David A. Wheeler's Blog

Sat, 17 Jun 2006

Readable s-expressions and sweet-expressions: Getting the infix fix and fewer parentheses in Lisp-like languages

Lisp-based programming languages normally represent programs as s-expressions, where an operation and its parameters are surrounded by parentheses. The operation to be performed is identified first, and each parameter afterwards is separated by whitespace. So the traditional “2+3” is written as “(+ 2 3)” instead. This is regular, but most people find this hard to read. Here’s a longer example of an s-expression - notice the many parentheses and the lack of infix operations:

 (defun factorial (n)
   (if (<= n 1)
       1
       (* n (factorial (- n 1)))))

I think there’s a small resurging interest in Lisp-based systems, because Lisp is still very good at “programs that manipulate programs”. The major branches of Lisp (Common Lisp, Scheme, and Emacs Lisp) have not disappeared, after all. And I recently encountered a very cool and very new language in development, BitC. This language was created to write low-level programs (e.g., operating system kernels and real-time programs) that are easy to mathematically prove correct. I learned about this very cool idea while writing my paper High Assurance (for Security or Safety) and Free-Libre / Open Source Software (FLOSS)… with Lots on Formal Methods. BitC combines ideas from Scheme, ML, and C, but it’s represented using s-expressions because it’s easy to manipulate program fragments that way. I don’t know how well it’ll succeed, but it has a good chance; if nothing else, I don’t know of anyone who’s tried this particular approach. The program-prover ACL2 uses Common Lisp as a basis, for the same reason: program-manipulating programs are easy. The FSF backs guile (a Scheme dialect) as their recommended tool for scripting; guile gives lots of power in a small package.

But many software developers avoid Lisp-based languages, even in cases where they would be a good tool to use, because most software developers find s-expressions really hard to read.

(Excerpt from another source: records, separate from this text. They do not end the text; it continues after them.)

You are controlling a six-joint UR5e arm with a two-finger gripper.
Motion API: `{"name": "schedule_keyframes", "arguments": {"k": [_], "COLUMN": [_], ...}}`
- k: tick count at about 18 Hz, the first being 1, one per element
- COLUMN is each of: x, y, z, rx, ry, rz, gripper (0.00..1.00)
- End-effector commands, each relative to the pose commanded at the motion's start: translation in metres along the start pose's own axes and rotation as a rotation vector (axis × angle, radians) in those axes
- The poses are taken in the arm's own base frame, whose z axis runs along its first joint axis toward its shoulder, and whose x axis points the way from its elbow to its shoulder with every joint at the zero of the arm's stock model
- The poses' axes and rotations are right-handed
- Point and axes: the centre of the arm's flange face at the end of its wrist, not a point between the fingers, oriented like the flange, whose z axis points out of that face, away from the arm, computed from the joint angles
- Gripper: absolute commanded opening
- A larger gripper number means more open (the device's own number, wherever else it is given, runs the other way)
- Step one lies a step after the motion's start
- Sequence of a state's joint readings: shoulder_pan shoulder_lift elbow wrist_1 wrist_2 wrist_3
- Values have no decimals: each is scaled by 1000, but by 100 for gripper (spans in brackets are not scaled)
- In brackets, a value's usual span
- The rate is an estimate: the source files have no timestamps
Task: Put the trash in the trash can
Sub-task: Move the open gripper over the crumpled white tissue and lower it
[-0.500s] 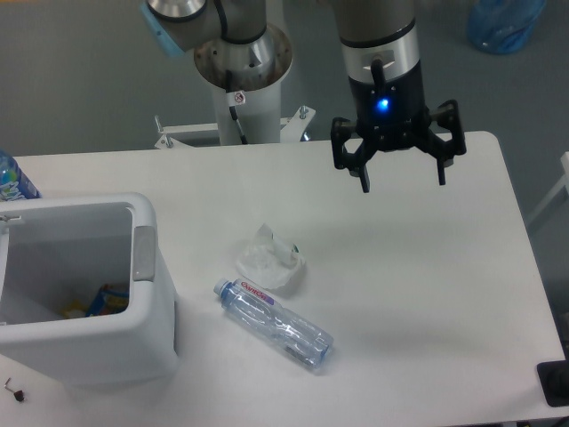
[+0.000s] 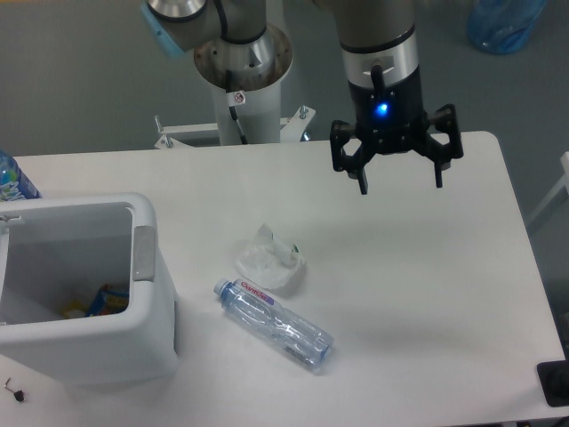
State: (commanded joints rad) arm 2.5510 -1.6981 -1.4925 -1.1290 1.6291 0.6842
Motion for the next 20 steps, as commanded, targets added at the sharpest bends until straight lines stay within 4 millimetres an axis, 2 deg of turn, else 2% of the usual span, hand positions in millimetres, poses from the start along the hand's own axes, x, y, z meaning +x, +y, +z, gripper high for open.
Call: {"name": "schedule_keyframes", "arguments": {"k": [5,9,13,15,17,20], "x": [6,12,30,43,59,71], "y": [4,9,25,19,11,9], "z": [17,30,63,72,90,118], "rx": [6,20,-37,-45,-64,-97], "ry": [5,-5,39,58,82,123], "rz": [3,-78,-65,-44,-10,38], "gripper": [100,100,100,100,100,100]}}
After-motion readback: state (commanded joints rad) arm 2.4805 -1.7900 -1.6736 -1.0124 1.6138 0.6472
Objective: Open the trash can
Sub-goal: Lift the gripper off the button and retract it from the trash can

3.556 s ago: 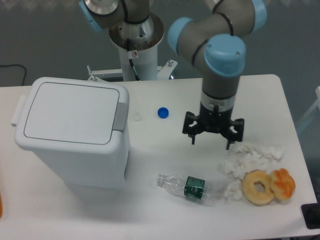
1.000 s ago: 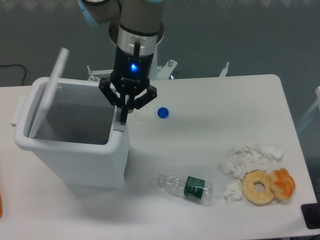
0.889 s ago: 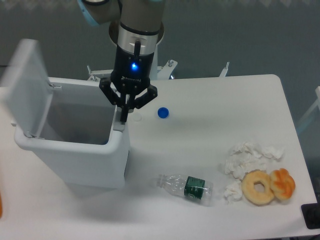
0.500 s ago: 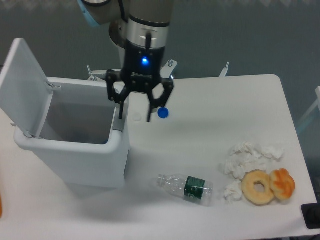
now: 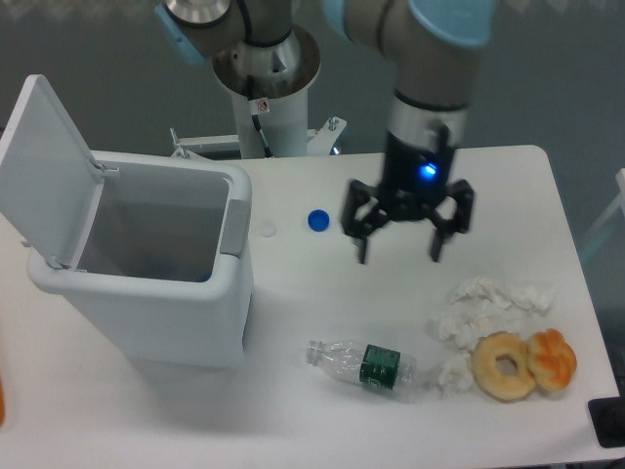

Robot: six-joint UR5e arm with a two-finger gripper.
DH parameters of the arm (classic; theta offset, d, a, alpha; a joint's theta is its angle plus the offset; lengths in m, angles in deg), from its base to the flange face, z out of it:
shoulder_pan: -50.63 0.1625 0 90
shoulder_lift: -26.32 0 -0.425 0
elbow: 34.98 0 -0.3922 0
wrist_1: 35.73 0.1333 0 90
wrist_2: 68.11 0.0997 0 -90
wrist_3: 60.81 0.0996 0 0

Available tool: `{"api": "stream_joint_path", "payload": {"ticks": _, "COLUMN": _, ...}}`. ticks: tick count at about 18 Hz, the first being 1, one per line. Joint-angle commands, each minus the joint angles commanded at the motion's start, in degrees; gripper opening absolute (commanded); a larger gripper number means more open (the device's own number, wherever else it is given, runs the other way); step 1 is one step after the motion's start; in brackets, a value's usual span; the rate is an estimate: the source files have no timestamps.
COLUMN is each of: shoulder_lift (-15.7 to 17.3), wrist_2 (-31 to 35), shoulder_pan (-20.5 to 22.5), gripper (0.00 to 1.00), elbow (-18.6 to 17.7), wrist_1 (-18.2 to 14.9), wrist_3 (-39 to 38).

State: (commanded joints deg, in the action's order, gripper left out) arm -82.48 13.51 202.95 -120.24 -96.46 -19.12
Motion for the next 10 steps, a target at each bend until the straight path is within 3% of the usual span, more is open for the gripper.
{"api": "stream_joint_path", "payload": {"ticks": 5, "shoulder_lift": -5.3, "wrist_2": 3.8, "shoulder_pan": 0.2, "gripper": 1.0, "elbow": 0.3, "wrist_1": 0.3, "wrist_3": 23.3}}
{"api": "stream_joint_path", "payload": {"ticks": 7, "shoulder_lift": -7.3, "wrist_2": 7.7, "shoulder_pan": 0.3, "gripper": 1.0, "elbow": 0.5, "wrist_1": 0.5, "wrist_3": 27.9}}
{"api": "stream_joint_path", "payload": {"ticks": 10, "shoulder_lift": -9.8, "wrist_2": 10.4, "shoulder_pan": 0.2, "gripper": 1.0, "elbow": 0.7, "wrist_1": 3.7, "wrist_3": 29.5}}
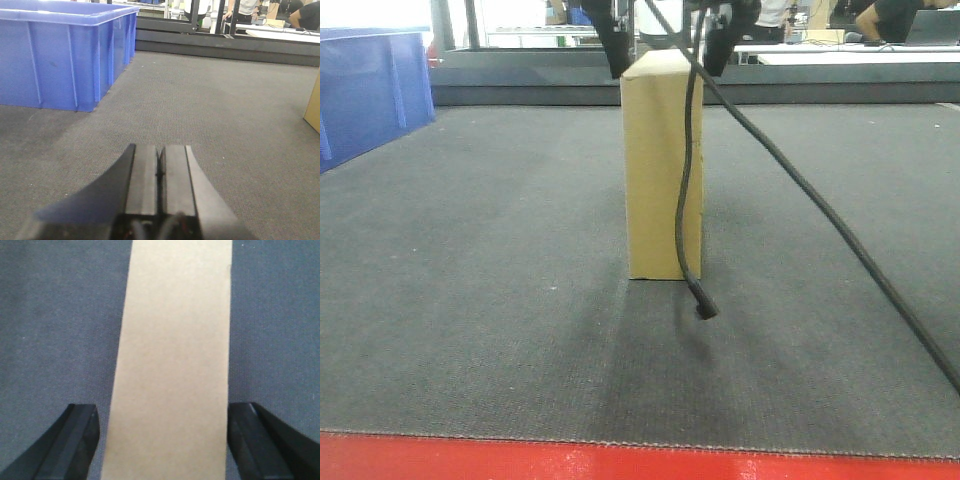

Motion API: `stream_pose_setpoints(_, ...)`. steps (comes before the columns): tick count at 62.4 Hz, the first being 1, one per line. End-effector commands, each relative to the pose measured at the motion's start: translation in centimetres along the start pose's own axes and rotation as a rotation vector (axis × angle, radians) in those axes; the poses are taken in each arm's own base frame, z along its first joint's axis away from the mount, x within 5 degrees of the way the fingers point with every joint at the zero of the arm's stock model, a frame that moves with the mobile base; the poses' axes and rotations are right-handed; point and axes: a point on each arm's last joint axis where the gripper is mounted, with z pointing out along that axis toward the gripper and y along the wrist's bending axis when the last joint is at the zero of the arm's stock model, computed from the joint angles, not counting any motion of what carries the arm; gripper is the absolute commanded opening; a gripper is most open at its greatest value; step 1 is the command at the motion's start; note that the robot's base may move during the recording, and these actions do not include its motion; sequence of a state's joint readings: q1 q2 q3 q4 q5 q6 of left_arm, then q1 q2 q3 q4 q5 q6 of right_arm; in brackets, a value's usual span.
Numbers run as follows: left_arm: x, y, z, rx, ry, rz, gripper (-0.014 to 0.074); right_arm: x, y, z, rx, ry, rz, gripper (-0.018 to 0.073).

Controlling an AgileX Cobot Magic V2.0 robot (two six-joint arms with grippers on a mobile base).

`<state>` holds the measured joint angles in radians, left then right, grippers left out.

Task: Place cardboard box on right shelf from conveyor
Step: 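Lower the open right gripper over the top of the tan box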

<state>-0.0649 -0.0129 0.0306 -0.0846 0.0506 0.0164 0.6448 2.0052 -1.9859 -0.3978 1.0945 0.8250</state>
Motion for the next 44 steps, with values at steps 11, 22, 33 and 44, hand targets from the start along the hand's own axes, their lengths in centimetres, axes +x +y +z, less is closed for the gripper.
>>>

S-expressions are very regular… but so is a Turing machine. They don’t call it ‘Lots of Irritating Superfluous Parentheses’ for nothing. Even if you can read it, most developers have to work with others. Some people like s-expressions as they are - and if so, fine! But many others are not satisfied with the status quo. Lots of people have tried to create easier-to-read versions, but they generally tend to lose the advantages of s-expressions (such as powerful macro and quoting capabilities). Can something be done to make it easy to create easier-to-read code for Lisp-like languages - without spoiling their advantages?

I think something can be done, and I hope to spur a discussion about various options. To get that started, I’ve developed my own approach, “sweet-expressions”, which I think is actually a plausible solution.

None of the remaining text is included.